Dear Parents and Caregivers
You will receive your child’s mid year student reports at the end of this term and we wish to draw your attention to important aspects of our assessment and reporting practices that will be reflected in the achievement grades. We hope this letter clarifies how teachers are assessing and reporting on the learning evidence, in particular what a C grade means.
Teachers are gaining an ever-increasing understanding of the Australian Curriculum and consequently the 2016 Reports reflect a greater rigour by teachers in reporting against the Achievement Standards. Part of this rigorous approach is for grades to be more focused on evidence of learning processes and products in relation to the achievement standards, and not on student potential. Consequently, teachers may be applying higher standards to assigning C, B & A grades this year.
Please Note: We do not assign A-E grades in reporting on students in the Reception year. The Mid Year Reception report contains information to families using Foundation Year (Reception) within the Australian Curriculum.

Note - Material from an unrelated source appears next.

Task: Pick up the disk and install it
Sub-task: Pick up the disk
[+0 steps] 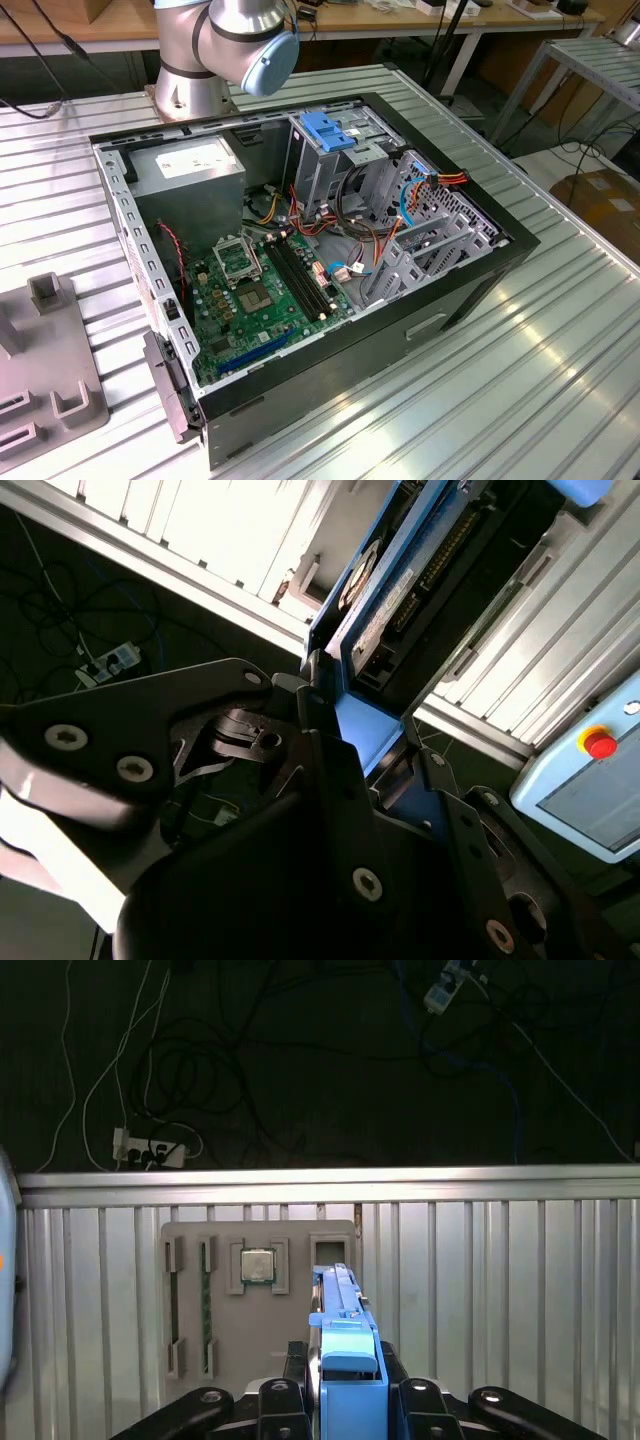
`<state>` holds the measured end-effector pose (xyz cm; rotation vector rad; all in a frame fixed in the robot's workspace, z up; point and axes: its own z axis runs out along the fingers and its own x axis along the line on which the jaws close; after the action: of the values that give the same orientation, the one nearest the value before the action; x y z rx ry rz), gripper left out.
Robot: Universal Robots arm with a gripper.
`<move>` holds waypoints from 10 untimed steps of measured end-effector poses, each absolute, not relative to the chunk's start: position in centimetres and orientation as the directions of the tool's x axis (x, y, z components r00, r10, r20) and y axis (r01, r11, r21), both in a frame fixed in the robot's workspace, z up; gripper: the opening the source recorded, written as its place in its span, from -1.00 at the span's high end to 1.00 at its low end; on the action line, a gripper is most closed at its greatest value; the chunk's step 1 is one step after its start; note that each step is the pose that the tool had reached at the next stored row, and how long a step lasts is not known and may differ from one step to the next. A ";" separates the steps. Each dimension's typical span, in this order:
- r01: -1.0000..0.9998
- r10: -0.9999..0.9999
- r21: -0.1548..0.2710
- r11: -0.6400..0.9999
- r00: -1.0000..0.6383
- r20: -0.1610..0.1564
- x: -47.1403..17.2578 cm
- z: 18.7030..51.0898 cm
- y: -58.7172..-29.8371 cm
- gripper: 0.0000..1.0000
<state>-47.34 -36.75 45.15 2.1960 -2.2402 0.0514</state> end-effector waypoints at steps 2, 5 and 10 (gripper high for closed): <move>-1.000 -0.999 -0.020 0.020 -0.020 0.026 -47.3 45.4 -36.7 0.26; -1.000 -0.999 -0.020 0.020 -0.020 0.026 -47.3 45.8 -36.7 0.26; -1.000 -0.999 -0.021 0.020 -0.020 0.026 -47.3 46.4 -36.7 0.26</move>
<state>-47.34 -36.75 46.41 2.1960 -2.2403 0.0514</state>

Teachers are using a range of evidence to assign A-E Achievement Grades with the following in mind:
- The capacity of students to transfer what they know to new and increasingly unfamiliar contexts: D grades indicate students are likely to only be able to apply their understandings to the same, familiar contexts. C grades indicate that there is evidence that students can transfer their learning into new contexts (similar but different situations) at a satisfactory level. For example a student may show evidence of understanding during today’s lesson. However, if they were not able to demonstrate that understanding to the same degree or better, tomorrow or later today in the same subject area, or in another subject area, they would not yet be demonstrating satisfactory (C) level achievement. For students to progress to a B they must demonstrate a strong capacity in new contexts and an A is a high level capacity to transfer from one situation to another.
- Understanding of concepts and key ideas: D grades indicate students are likely to have some understanding, C grades are likely to represent adequate understandings for their year level. B grades indicate deep understandings and an A grade indicates extensive understandings.
- Development of skills: from some (D) to sound (C) to increasingly outstanding (B-A)
Within each curriculum area there are interrelated strands, which teachers weave together. For example, your child’s English level of achievement represents learning across three interrelated strands: Language, Literature, and Literacy. It is based on evidence gathered from your child around the processes of listening, speaking, reading, viewing and writing. In Maths the proficiency strands: Understanding, Fluency, Problem Solving and Reasoning, are an integral part of mathematics content across the three content strands: Number and Algebra, Measurement and Geometry, Statistics and Probability. The proficiencies reinforce the significance of working mathematically within the content.
This year we are reporting History, Geography, and Inquiry under the one area: The Humanities and Social Sciences. Our specialist teachers are giving grades for a narrow aspect of the broader curriculum areas that classroom teachers are also reporting on. The exception to this is the grading from our Japanese teachers.
We believe effort and dispositions are major keys to success and therefore these are given prominence in our student reports.
The personal development section of the report aligns with the Australian Curriculum General Capabilities. In line with our Learning Improvement Plan, we are trying to develop more powerful learning processes to help students grow these capabilities. Our Vision for Our Learners provides an excellent framework for understanding where effective development of the general capabilities might take our students.
We are developing expert learners who are more able to transfer what they learn and apply it successfully in new situations. Increasingly evidence of learning is not just in books or files, as we engage students in more collaborative learning; more focus on students slowing down and thinking more deeply; more focus on students processing and explaining their learning. Teachers and students are striving to develop new and improved ways to record and signpost evidence of learning.
Student reports are snapshots of each student’s learning at this time, based on evidence from a range of assessments. The reports do not stand on their own, but are an important element of our reporting and communication practices, which rely strongly on dialogue between teachers, students and parents. If we work closely together, there should be no real surprises in your child’s report. The learning goals in the reports should be evident, ongoing, monitored and adjusted routinely.
Your child’s steady progress will be evident if the Term 4 grades are the same as mid year. If grades are higher in Term 4 it should indicate evidence exists of accelerated progress. If anything in the report needs clarification, please do not hesitate to make an appointment with your child’s teacher.
Teachers and other education workers, parents and students all share responsibility for learning. It is, therefore, important that you discuss the report with your child and also plan what you will work on together. We believe that at the very least parents should be supporting their child’s personal development in line with the Australian Curriculum General Capabilities.